Making matters worse, the municipal treasury is all but empty, making Ebrahimi almost totally dependent on U.S. financing and raising serious questions about whether the projects that the United States funds can be sustained once the money stops.
The municipal tax base is tiny, and U.S. officers said the former mayor disappeared with bundles of cash, leaving unfinished projects and unpaid contractors who Crowe and Ebrahimi are trying to pacify with pledges of eventual compensation.
"I've been left in a very difficult position," said Ebrahimi. "There is no money. There is no more land (for the city) to sell. It's very difficult to meet expectations. Sometimes I feel guilty that these people don't believe the government can help them."
Crowe and Ebrahimi, flanked by aides and protected by U.S. troops on alert for suicide car-bombers, strolled out of the municipal compound to inspect the sites of some of the proposed projects.
Clusters of merchants and customers watched them tour the bazaar, a complex of scores of small, mostly empty shops bordering open lots of ankle-deep, custard-like mud that dissuades locals from patronizing any but the stores on the main street.
"This bazaar is a big problem. Look at the mud. There is no clean water. There are no toilets," Mohamad Kabir, a butcher, said as he watched the entourage pass, a light snow falling. "We need an active municipal government."
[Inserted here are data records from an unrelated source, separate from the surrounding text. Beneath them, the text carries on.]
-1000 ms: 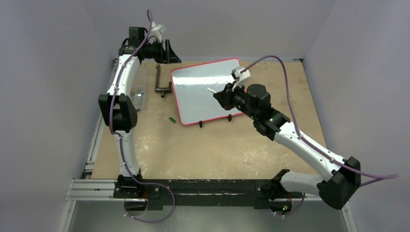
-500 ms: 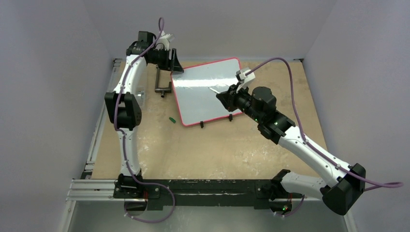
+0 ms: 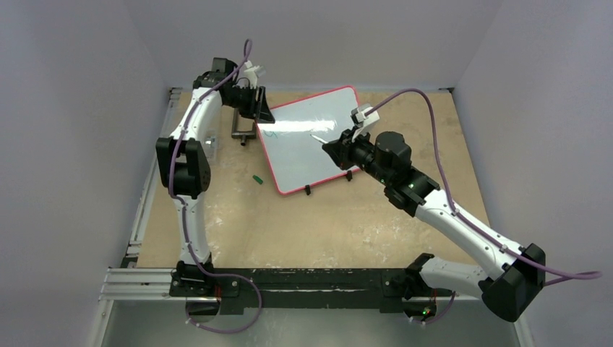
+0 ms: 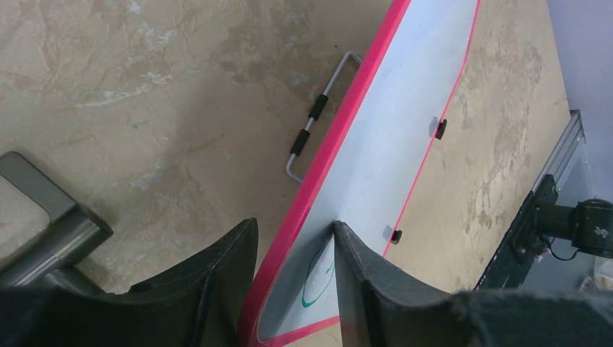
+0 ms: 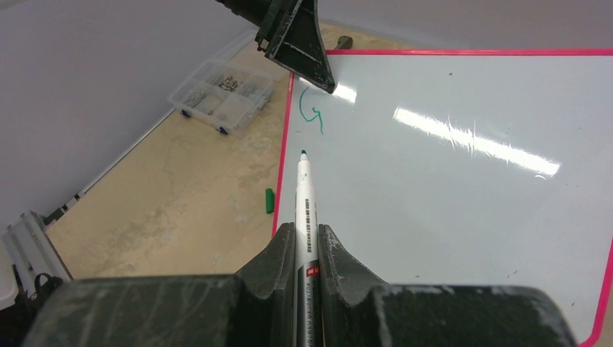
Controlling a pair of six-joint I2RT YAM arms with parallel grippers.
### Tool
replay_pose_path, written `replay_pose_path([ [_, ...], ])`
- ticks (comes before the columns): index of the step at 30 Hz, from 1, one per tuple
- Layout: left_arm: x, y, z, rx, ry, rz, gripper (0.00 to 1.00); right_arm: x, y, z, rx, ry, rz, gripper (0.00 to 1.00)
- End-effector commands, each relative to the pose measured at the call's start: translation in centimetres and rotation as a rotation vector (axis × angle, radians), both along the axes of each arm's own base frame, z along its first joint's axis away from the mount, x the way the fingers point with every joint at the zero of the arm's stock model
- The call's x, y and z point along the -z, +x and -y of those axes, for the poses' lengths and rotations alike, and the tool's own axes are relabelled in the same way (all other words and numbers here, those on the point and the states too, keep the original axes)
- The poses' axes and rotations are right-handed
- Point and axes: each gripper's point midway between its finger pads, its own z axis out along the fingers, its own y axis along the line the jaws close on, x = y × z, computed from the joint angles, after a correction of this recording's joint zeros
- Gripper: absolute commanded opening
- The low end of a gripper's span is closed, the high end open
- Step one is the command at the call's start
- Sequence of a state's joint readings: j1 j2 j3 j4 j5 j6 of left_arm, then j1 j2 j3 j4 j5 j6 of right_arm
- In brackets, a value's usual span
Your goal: Write a sentence on the whiteboard
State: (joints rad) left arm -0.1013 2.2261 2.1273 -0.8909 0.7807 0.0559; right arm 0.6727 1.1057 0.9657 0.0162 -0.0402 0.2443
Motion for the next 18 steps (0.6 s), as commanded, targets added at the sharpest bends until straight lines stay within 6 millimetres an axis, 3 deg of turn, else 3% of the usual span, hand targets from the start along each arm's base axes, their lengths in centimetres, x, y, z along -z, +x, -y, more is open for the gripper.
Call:
replay_pose_path([
  [1,-5.1,-2.0,1.2,0.064,-0.035,0.11,0.4,-1.5,0.0,-0.5,-0.036,0.032,0.059,0.0],
  [5,-6.0,-2.2,1.7,0.076,-0.073,0.114,0.39,-0.6,0.7,-1.4,-0.067,0.036,0.069,0.0],
  [8,-6.8,-2.1,2.3,0.085,-0.124,0.129,0.51,0.4,1.5,-2.3,-0.083,0.04,0.055,0.0],
  [11,-7.3,-1.4,2.6,0.085,-0.149,0.161,0.58,1.3,2.3,-3.2,-0.099,0.025,0.025,0.0],
  [18,-6.5,0.1,2.8,0.128,-0.219,0.133,0.55,1.7,3.5,-3.9,-0.091,0.002,0.006,0.0],
])
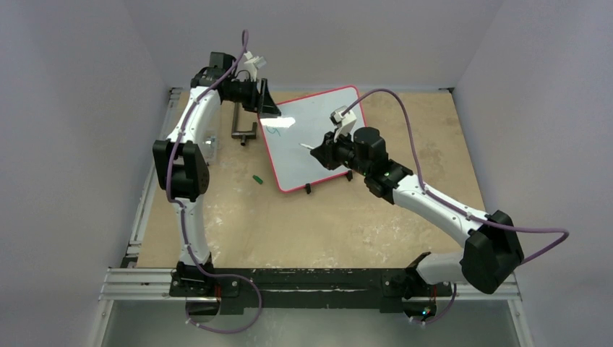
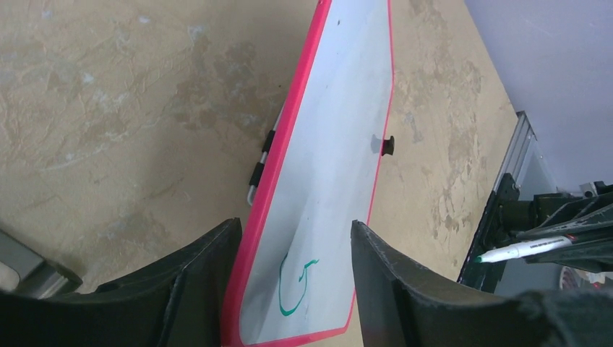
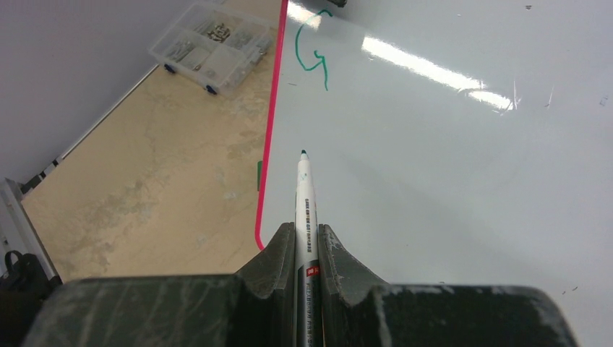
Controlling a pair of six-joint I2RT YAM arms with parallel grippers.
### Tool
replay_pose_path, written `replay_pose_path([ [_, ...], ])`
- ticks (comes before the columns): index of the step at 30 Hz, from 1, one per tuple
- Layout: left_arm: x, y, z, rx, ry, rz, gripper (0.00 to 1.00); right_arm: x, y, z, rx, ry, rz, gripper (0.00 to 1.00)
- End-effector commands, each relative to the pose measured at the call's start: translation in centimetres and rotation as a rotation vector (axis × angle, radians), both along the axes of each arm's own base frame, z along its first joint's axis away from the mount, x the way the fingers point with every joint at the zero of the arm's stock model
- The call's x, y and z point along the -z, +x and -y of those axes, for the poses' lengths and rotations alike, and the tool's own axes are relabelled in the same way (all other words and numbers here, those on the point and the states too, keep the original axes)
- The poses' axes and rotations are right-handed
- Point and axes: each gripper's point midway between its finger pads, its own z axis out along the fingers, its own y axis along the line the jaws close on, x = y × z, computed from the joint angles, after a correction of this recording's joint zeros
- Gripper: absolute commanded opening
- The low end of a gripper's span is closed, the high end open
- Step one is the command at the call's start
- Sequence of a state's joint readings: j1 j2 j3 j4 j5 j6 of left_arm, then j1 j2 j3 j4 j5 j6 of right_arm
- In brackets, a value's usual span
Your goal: Write a sentence on the whiteboard
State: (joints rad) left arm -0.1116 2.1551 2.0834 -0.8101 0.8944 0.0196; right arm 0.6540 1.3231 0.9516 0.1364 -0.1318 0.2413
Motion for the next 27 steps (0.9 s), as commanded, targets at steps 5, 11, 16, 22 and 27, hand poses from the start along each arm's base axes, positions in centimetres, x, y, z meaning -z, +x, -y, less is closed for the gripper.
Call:
replay_pose_path([
  [5,-2.5,2.2,1.0,0.098,-0.181,0.048,0.51,-4.7,1.3,-1.4,-0.03,0.057,0.089,0.0],
  [11,-1.5,2.9,0.4,0.084,-0.173,0.052,0.45,-4.3,1.9,-2.0,-0.042,0.047,0.069,0.0],
  [16,-1.4,3.7,0.8,0.087,-0.217,0.059,0.54,-4.5,2.0,-2.5,-0.06,0.048,0.065,0.0],
  [22,-1.3,4.5,1.2,0.087,-0.253,0.052,0.53,-4.3,2.0,-2.5,-0.06,0.044,0.059,0.0],
  [27,-0.4,4.9,1.4,0.09,-0.257,0.034,0.5,-4.3,2.1,-2.7,-0.064,0.048,0.054,0.0],
])
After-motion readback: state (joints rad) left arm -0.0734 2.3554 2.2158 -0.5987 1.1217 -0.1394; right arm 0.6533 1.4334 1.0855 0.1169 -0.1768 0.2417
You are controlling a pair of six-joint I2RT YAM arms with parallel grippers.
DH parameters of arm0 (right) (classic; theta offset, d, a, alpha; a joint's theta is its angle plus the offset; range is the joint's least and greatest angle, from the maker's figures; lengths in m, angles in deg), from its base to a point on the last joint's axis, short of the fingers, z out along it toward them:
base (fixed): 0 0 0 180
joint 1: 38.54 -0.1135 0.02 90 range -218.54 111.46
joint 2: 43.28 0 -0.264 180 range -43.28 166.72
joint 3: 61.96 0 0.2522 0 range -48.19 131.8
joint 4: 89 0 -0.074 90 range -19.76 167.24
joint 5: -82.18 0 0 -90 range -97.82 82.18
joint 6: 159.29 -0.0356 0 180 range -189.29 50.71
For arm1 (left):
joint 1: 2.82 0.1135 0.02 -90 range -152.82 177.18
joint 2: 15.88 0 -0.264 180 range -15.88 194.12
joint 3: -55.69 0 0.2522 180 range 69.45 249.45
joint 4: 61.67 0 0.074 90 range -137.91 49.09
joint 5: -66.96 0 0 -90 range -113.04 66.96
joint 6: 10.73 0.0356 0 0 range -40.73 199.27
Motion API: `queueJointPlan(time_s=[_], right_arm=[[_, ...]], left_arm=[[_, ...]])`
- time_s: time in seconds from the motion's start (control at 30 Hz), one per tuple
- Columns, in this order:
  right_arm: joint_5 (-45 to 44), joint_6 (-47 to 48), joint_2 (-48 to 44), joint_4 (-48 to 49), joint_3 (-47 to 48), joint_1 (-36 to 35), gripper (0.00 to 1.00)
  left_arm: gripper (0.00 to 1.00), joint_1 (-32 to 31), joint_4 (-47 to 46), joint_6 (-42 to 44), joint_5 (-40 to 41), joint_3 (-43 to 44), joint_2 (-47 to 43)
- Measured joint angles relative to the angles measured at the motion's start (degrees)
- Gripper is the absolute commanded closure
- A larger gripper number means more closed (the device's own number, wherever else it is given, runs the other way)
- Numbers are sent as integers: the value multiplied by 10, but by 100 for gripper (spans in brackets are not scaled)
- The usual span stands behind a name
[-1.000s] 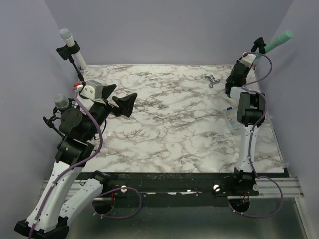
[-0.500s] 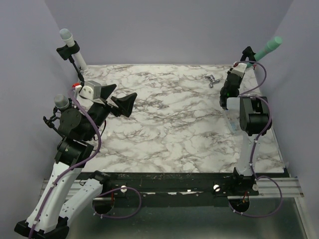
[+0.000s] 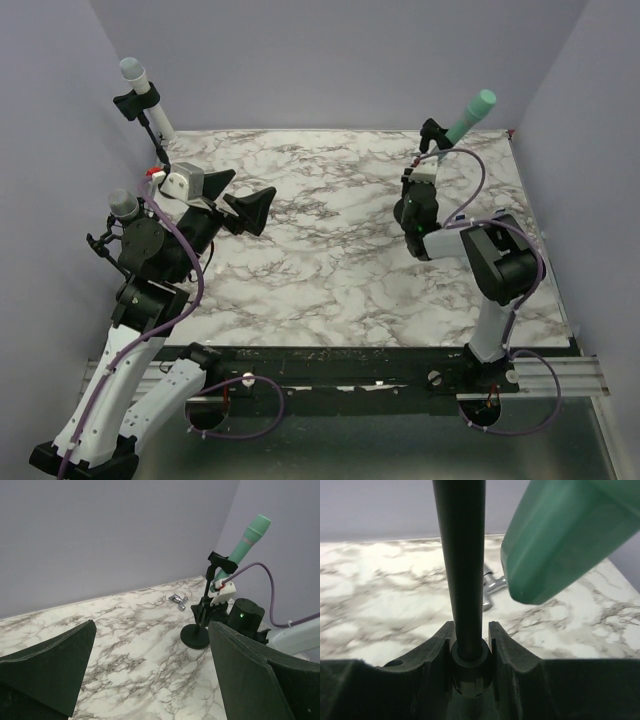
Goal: Remove the microphone from the stand
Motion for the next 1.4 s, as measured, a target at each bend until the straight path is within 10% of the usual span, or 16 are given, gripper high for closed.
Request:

Crowe acknowledged that the rural poor, the Taliban's main support base, are the most critical section of Afghanistan's more than 30 million people that the intensified U.S. aid effort must reach.
But the 6-week-old U.S. military contingent in the city has yet to penetrate far into the countryside, and Crowe said he believed that Maydan Shahr could become the hub of a wider aid effort.
"I want to focus on Maydan Shahr," he said, "because it becomes a very visible sign of how we are here to help."